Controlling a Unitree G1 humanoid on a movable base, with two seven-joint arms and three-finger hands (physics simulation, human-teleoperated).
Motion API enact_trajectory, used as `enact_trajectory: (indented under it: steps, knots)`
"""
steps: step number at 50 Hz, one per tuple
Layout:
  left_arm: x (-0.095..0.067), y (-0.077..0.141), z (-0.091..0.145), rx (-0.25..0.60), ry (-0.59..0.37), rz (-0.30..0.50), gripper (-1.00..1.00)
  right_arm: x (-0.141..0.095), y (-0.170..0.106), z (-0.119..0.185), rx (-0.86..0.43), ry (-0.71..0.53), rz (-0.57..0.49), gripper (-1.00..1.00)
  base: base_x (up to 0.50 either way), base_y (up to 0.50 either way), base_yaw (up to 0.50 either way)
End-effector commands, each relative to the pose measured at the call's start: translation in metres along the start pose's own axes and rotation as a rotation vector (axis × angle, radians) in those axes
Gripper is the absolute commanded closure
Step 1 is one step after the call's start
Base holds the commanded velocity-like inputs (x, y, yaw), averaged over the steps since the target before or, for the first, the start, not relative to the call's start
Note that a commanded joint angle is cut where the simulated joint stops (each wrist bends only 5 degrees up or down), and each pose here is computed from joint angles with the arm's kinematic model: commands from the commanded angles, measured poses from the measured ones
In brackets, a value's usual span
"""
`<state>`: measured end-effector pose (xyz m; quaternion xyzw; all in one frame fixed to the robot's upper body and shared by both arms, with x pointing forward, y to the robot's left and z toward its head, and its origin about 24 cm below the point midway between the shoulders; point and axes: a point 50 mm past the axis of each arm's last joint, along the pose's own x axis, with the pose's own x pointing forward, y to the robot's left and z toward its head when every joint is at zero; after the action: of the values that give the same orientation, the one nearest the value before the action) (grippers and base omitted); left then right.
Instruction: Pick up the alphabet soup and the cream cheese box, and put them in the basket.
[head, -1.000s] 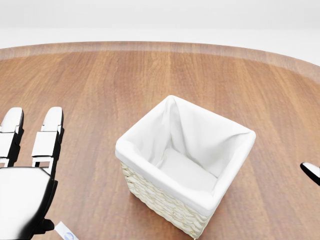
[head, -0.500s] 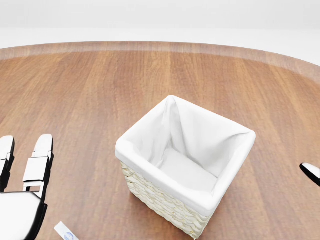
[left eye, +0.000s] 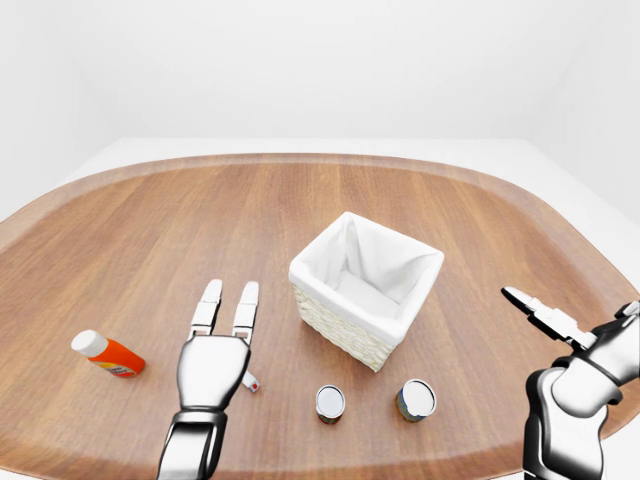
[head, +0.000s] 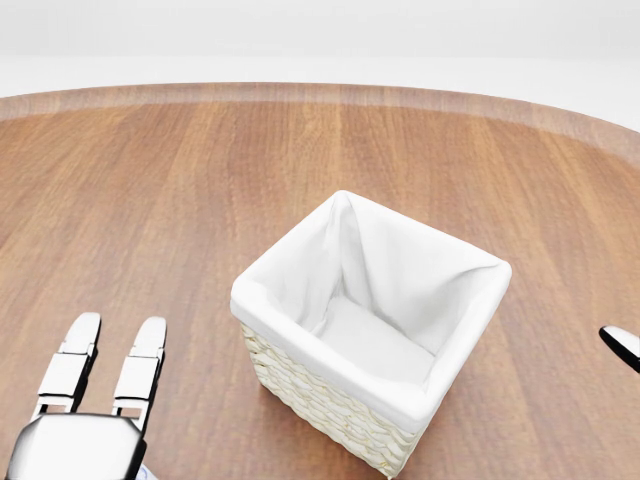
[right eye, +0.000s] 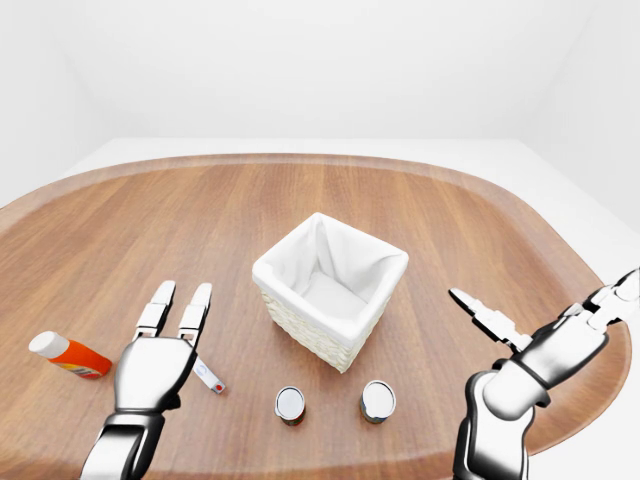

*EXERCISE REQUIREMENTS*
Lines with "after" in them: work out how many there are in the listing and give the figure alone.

*ANSWER SPACE*
2